🤖 AI Summary
To address the challenges of pragma tuning difficulty, low-efficiency design space exploration (DSE), and heavy reliance on expert knowledge in high-level synthesis (HLS), this paper proposes the first middle-school-friendly, end-to-end inverse hardware design framework. Our method jointly leverages graph neural networks (GNNs) and conditional variational autoencoders (CVAEs) to directly model the conditional distribution of post-synthesis features, enabling heuristic-free, multi-objective Pareto-optimal conditional generation and generalizable optimization. Experiments across six benchmark circuits demonstrate that our approach achieves a 42.8% improvement in average distance to reference set (ADRS) over the best baseline, significantly shortens DSE turnaround time, and exhibits strong robustness and computational efficiency.
📝 Abstract
High-level synthesis (HLS) has significantly advanced the automation of digital circuits design, yet the need for expertise and time in pragma tuning remains challenging.
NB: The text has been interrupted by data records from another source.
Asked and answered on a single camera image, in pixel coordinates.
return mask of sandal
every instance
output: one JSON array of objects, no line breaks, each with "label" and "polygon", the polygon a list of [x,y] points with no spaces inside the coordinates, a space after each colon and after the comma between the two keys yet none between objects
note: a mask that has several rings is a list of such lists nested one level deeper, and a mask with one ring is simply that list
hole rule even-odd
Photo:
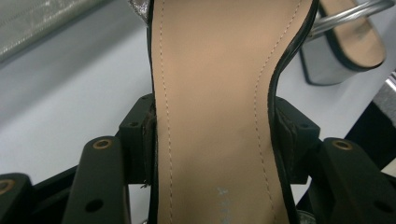
[{"label": "sandal", "polygon": [[[354,0],[320,0],[319,12],[326,17],[356,5]],[[337,60],[350,70],[364,72],[385,61],[384,44],[367,18],[339,25],[326,32],[326,37]]]},{"label": "sandal", "polygon": [[276,84],[317,0],[151,3],[158,132],[149,223],[297,223]]}]

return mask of white table
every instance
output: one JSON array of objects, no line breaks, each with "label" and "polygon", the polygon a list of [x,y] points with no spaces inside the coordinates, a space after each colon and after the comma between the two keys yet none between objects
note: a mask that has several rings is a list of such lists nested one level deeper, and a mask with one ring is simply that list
hole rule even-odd
[{"label": "white table", "polygon": [[[278,95],[344,137],[396,67],[396,7],[372,17],[387,46],[379,68],[330,87],[309,86],[298,56]],[[0,64],[0,174],[36,184],[78,164],[91,139],[112,135],[136,99],[151,92],[146,27],[115,0]],[[306,186],[293,187],[299,200]],[[147,217],[149,189],[131,186],[133,222]]]}]

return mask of screw hole
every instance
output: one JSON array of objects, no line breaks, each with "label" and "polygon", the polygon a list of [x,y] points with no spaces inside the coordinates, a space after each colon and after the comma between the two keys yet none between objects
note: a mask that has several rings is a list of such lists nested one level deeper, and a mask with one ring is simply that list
hole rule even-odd
[{"label": "screw hole", "polygon": [[102,207],[103,207],[103,201],[100,199],[95,199],[87,203],[87,205],[85,206],[85,211],[89,213],[94,213],[99,209],[101,209]]},{"label": "screw hole", "polygon": [[110,147],[110,145],[111,145],[111,140],[110,139],[102,139],[102,140],[96,141],[93,144],[93,148],[95,148],[95,149],[105,149],[105,148]]},{"label": "screw hole", "polygon": [[351,150],[353,148],[348,142],[341,140],[332,141],[332,145],[343,150]]},{"label": "screw hole", "polygon": [[379,210],[386,212],[386,213],[393,213],[393,208],[390,207],[387,203],[383,203],[380,201],[375,201],[374,205],[376,208],[378,208]]},{"label": "screw hole", "polygon": [[129,126],[136,127],[138,124],[139,124],[138,122],[132,122],[132,123],[129,123]]}]

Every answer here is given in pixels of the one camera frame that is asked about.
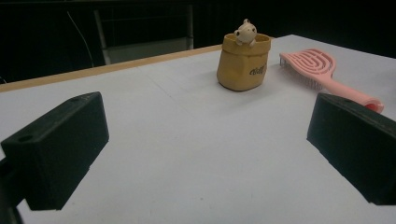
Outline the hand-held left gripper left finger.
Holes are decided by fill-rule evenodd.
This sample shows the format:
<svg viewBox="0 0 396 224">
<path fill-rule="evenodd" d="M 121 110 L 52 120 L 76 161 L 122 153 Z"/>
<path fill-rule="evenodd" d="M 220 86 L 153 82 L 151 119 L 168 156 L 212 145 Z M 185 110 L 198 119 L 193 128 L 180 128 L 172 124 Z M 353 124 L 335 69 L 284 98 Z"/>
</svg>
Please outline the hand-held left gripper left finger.
<svg viewBox="0 0 396 224">
<path fill-rule="evenodd" d="M 102 94 L 70 98 L 1 142 L 11 205 L 60 210 L 109 139 Z"/>
</svg>

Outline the pink candy cane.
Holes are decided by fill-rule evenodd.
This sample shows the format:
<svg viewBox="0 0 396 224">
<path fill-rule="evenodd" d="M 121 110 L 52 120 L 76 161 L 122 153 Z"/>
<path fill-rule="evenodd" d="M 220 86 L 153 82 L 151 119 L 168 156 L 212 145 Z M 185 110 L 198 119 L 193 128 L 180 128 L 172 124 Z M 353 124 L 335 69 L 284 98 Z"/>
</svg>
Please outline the pink candy cane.
<svg viewBox="0 0 396 224">
<path fill-rule="evenodd" d="M 336 60 L 330 54 L 319 49 L 304 49 L 296 52 L 279 54 L 280 65 L 291 68 L 300 80 L 314 90 L 325 89 L 327 92 L 347 98 L 381 113 L 383 103 L 370 95 L 348 87 L 332 78 Z"/>
</svg>

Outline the yellow cup with animal figurine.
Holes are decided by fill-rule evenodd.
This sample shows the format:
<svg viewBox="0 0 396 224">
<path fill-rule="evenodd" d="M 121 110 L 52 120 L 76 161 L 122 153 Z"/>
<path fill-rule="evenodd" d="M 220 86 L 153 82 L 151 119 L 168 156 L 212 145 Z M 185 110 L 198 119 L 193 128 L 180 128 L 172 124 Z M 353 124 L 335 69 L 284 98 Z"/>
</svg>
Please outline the yellow cup with animal figurine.
<svg viewBox="0 0 396 224">
<path fill-rule="evenodd" d="M 248 91 L 264 80 L 271 38 L 260 34 L 249 19 L 223 37 L 217 70 L 221 86 L 232 91 Z"/>
</svg>

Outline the grey metal stand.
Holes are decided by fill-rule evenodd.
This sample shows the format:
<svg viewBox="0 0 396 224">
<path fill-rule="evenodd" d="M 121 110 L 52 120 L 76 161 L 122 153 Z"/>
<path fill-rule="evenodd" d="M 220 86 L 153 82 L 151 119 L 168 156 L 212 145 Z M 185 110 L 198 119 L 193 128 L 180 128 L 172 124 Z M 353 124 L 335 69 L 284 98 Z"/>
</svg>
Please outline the grey metal stand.
<svg viewBox="0 0 396 224">
<path fill-rule="evenodd" d="M 191 5 L 125 5 L 93 15 L 107 64 L 194 48 Z"/>
</svg>

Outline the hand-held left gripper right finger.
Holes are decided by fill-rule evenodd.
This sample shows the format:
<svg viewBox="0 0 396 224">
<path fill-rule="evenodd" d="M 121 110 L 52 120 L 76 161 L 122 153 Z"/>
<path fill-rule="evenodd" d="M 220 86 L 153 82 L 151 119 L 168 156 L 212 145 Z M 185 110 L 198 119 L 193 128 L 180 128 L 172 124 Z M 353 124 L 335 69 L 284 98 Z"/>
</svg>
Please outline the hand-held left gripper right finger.
<svg viewBox="0 0 396 224">
<path fill-rule="evenodd" d="M 346 98 L 320 93 L 307 141 L 366 201 L 396 205 L 396 121 Z"/>
</svg>

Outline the wooden table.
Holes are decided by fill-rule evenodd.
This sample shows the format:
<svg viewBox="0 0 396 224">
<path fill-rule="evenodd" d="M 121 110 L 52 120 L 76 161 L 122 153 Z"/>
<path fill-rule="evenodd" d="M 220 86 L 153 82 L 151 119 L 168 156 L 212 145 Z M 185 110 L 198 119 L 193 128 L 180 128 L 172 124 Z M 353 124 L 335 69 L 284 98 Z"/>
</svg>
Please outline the wooden table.
<svg viewBox="0 0 396 224">
<path fill-rule="evenodd" d="M 153 63 L 161 63 L 161 62 L 166 62 L 166 61 L 175 60 L 175 59 L 179 59 L 179 58 L 190 57 L 190 56 L 208 53 L 208 52 L 216 51 L 216 50 L 220 50 L 220 49 L 221 49 L 221 45 L 214 45 L 214 46 L 203 47 L 203 48 L 198 48 L 198 49 L 183 50 L 183 51 L 179 51 L 179 52 L 173 52 L 173 53 L 168 53 L 168 54 L 164 54 L 164 55 L 158 55 L 158 56 L 138 59 L 138 60 L 132 60 L 132 61 L 123 62 L 123 63 L 114 63 L 114 64 L 110 64 L 110 65 L 98 66 L 98 67 L 89 68 L 89 69 L 82 69 L 82 70 L 77 70 L 77 71 L 72 71 L 72 72 L 47 76 L 47 77 L 38 77 L 38 78 L 26 79 L 26 80 L 22 80 L 22 81 L 10 82 L 10 83 L 6 83 L 6 84 L 1 84 L 0 92 L 32 88 L 32 87 L 36 87 L 36 86 L 58 83 L 58 82 L 79 79 L 79 78 L 84 78 L 84 77 L 99 76 L 99 75 L 102 75 L 105 73 L 116 72 L 116 71 L 134 68 L 134 67 L 138 67 L 138 66 L 143 66 L 143 65 L 153 64 Z"/>
</svg>

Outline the white table sheet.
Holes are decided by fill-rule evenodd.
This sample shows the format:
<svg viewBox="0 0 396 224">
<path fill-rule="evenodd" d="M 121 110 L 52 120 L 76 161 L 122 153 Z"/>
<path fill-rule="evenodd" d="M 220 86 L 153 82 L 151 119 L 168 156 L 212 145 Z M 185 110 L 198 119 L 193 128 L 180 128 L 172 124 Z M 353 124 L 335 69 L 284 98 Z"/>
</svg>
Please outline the white table sheet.
<svg viewBox="0 0 396 224">
<path fill-rule="evenodd" d="M 368 203 L 307 141 L 312 88 L 272 43 L 263 84 L 217 82 L 219 50 L 0 92 L 0 140 L 73 96 L 103 95 L 109 142 L 60 211 L 20 205 L 25 224 L 396 224 L 396 206 Z"/>
</svg>

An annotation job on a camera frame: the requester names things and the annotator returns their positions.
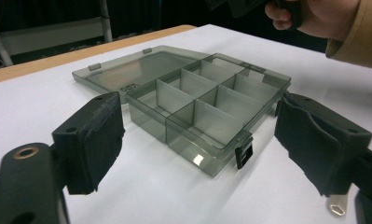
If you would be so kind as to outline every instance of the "clear plastic box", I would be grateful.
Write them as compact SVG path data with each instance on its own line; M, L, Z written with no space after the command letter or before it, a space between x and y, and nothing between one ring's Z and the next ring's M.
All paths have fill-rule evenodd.
M164 60L158 59L161 50ZM125 74L135 84L125 88L131 120L211 176L234 156L239 164L253 153L253 133L290 86L290 77L219 53L206 56L168 47L149 52L158 56L131 55L109 62L109 69L83 76L76 71L75 79L95 90L123 91L130 83L116 81L114 74Z

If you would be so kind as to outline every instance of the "sleeve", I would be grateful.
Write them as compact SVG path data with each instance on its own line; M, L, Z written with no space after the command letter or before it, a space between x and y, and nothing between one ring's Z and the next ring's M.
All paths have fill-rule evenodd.
M356 19L344 42L328 40L328 58L372 68L372 0L361 0Z

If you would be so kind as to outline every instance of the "table surface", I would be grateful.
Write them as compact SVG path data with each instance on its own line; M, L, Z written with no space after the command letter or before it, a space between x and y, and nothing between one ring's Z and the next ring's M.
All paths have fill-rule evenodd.
M99 95L75 82L73 71L159 45L220 52L285 74L292 78L290 92L309 96L372 132L372 69L213 25L188 28L150 41L135 40L122 49L108 51L102 45L94 49L98 54L90 54L94 56L69 63L63 59L45 70L22 68L26 73L0 82L0 160L27 143L52 144L52 131ZM326 199L275 138L242 170L232 160L211 178L133 124L127 105L122 112L122 151L99 191L77 196L64 190L72 223L356 223L353 200L358 189L351 187L347 215L334 217Z

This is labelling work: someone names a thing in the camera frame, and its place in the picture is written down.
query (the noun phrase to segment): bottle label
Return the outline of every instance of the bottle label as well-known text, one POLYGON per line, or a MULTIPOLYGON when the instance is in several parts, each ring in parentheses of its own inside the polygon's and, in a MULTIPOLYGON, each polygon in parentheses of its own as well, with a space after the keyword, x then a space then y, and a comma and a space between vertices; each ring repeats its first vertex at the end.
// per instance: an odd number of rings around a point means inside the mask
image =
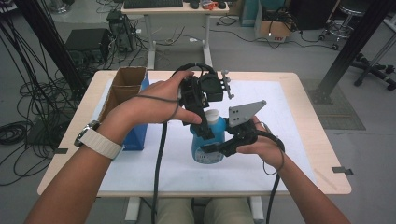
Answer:
POLYGON ((198 147, 195 151, 195 160, 203 164, 212 164, 223 159, 224 155, 219 152, 205 153, 198 147))

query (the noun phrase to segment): keyboard
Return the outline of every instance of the keyboard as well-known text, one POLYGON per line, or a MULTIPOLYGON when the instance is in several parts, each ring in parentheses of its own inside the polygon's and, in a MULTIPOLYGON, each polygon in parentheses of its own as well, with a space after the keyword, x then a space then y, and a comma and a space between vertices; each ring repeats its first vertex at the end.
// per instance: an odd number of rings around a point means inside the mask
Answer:
POLYGON ((183 7, 183 0, 125 0, 124 8, 183 7))

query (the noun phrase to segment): computer mouse
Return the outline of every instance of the computer mouse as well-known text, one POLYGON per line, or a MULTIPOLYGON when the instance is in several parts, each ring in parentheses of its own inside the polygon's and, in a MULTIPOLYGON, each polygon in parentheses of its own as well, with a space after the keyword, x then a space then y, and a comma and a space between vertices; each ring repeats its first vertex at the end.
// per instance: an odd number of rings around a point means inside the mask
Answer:
POLYGON ((199 2, 198 1, 191 1, 190 2, 190 7, 192 7, 193 9, 198 9, 199 2))
POLYGON ((218 8, 224 9, 225 8, 225 2, 219 2, 218 8))

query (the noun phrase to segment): person's leg
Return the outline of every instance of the person's leg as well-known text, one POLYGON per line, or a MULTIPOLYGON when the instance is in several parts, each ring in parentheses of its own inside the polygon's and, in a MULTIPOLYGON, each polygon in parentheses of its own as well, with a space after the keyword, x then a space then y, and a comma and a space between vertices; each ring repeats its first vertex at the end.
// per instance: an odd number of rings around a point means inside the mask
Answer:
POLYGON ((193 224, 191 199, 161 198, 158 200, 157 224, 193 224))
POLYGON ((213 198, 205 209, 205 224, 254 224, 247 198, 213 198))

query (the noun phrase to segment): white bottle cap
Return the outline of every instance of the white bottle cap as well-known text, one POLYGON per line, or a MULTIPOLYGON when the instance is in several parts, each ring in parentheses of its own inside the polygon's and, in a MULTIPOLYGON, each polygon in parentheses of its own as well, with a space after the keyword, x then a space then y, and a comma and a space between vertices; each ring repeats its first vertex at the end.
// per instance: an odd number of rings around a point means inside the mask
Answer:
POLYGON ((217 109, 210 109, 205 112, 208 124, 215 124, 219 119, 219 111, 217 109))
Existing solutions for the design space exploration (DSE) adopt either heuristic methods, lacking essential information for further optimization potential, or predictive models, missing sufficient generalization due to the time-consuming nature of HLS and the exponential growth of the design space. To address these challenges, we propose Deep Inverse Design for HLS (DID4HLS), a novel approach that integrates graph neural networks and generative models. DID4HLS iteratively optimizes hardware designs aimed at compute-intensive algorithms by learning conditional distributions of design features from post-HLS data. Compared to four state-of-the-art DSE baselines, our method achieved an average improvement of 42.8% on average distance to reference set (ADRS) compared to the best-performing baselines across six benchmarks, while demonstrating high robustness and efficiency.